There is Muhammad the Prophet. There is Muhammad the General; Muhammad, the king; Muhammad, the Warrior; Muhammad, the Businessman; Muhammad, the Preacher; Muhammad, the Philosopher; Muhammad, the Statesman; Muhammad, the Orator; Muhammad, the Reformer; Muhammad, the Refuge of Orphans; Muhammad, the Protector of Slaves; Muhammad, the Emancipator of Woman; Muhammad, the Saint. And in all these magnificent roles, in all these departments of human activities, he is like a hero  (Ramakrishna Rao)
Mari kita berimajinasi membayangkan seandainya Nabi Muhammad SAW, tokoh yang sempurna itu berada duduk disamping kita dan bertanya tentang beberapa hal.
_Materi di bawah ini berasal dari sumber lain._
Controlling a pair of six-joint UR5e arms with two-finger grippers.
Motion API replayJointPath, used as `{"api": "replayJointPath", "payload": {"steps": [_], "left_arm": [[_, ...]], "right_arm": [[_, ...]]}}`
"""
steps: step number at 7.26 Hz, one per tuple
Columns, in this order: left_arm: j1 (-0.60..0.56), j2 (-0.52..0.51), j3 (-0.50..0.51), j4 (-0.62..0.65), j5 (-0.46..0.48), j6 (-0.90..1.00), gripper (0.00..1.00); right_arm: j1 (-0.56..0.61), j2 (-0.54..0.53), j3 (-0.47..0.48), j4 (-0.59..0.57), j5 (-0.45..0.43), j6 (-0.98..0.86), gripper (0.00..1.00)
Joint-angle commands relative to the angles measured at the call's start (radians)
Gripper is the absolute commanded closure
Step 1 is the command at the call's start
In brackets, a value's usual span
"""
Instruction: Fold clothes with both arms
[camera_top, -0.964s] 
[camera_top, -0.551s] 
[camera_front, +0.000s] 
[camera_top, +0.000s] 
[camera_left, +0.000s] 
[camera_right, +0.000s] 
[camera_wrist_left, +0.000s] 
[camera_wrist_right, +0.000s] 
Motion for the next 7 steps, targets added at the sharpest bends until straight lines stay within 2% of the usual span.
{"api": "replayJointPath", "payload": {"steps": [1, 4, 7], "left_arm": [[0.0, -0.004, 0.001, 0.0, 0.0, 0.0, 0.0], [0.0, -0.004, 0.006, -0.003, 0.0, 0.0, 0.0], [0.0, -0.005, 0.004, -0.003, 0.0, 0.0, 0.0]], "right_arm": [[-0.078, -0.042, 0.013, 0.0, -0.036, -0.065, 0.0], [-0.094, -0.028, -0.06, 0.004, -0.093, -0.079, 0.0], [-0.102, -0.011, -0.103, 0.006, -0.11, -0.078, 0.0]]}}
"Assalamu'alaikum wa rahmatullahi wa barakatuh," sapanya. "Wahai saudaraku, betulkah engkau benar-benar beriman kepadaku disamping beriman kepada Allah, Malaikat, kitab-kitab, para Nabi, Hari akhir dan qadha dan qadar dari Allah? Sudahkah keimananmu itu menjadikanmu tentram dan tidak mencari keimanan yang lain?"

"Wahai saudaraku, benarkah cintamu kepadaku lebih besar daripada cintamu kepada harta, jabatan dan keluargamu?  Bukankah engkau telah melihat nasib umatku yang kelaparan, kedinginan dan menderita? Sudahkah engkau berbuat sesuatu dgn hartamu?"
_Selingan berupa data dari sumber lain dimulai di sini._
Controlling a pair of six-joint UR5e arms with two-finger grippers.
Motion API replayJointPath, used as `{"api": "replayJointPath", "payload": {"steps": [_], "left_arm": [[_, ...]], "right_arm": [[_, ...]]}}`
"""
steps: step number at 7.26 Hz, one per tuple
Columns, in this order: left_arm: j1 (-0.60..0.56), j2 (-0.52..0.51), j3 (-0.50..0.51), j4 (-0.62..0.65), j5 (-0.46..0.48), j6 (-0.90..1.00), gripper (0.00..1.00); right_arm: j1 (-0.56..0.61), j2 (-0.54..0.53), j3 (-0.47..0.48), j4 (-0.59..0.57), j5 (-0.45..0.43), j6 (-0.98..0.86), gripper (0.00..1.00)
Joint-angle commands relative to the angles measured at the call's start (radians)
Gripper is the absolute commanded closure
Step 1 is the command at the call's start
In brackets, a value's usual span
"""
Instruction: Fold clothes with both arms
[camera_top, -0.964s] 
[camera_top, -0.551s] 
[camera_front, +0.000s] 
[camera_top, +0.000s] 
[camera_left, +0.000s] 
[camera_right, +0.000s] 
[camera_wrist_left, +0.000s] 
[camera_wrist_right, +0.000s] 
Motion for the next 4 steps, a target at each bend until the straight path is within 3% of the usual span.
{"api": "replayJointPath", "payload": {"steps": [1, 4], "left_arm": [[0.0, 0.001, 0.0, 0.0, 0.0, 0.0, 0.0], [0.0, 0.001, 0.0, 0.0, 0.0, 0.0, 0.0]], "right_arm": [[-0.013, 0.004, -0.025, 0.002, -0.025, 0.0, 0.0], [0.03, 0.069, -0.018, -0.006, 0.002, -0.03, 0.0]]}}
"Wahai saudaraku, sesekali aku mendengar engkau bershalawat kepadaku dan berzanzi memujiku, sudahkah engkau menghayati arti dan maknanya ?"

"Wahai saudaraku, janganlah tersinggung kalau aku bertanya demikian, itulah yang aku amati dari kebanyakan umatku. KTP nya muslim tetapi tindak tanduknya...Masya Allah!
Sungguhpun demikian, aku sebagai Rasul Allah akan tetap berdoa kepada-Nya untuk keselamatanmu semua. Aku akan tetap memberikan syafa'atku kepadamu selama engkau tidak menyekutukan Allah dan tidak banyak berbuat dosa besar."

"Aku memahami hidup ini semakin sulit, banyak diantara kalian yang stress dan ciut nyalinya dan banyak anak muda yang tidak bergairah menatap masa depannya."

"Jangan sedih saudaraku! Aku juga dulu mengalami masa-masa yang sulit. Aku terlahir sebagai yatim. Setelah berusia 6 tahun, ibuku tercinta pun mangkat dikampung Abwa saat pulang berziarah ke pusara ayahku di Madinah. Saat itu akupun bertanya kepada Ummu Ayman, pembantu setia ibuku, kemana aku harus pergi? Di rumah siapa aku harus tinggal? Siapa yang akan membiayai hidupku? Siapa yang akan memberikan belai kasih kepadaku? Aku menjadi yatim piatu saat usiaku 6 tahun."

"Ummu Ayman membawaku ke kakekku tercinta Abdul Muthalib. Beliau mencurahkan kasih sayangnya kepadaku. Tapi apa dinyana, hanya berselang dua tahun, beliaupun di panggil Allah SWT. Selanjutnya aku harus mencari tempat berteduh lagi. Syukurlah, kakekku menitipkan aku kepada Abu Thalib, saudara tua ayahku. Meskipun keadaan ekonomi pamanku tidak terlalu bagus dan sering kekurangan makan."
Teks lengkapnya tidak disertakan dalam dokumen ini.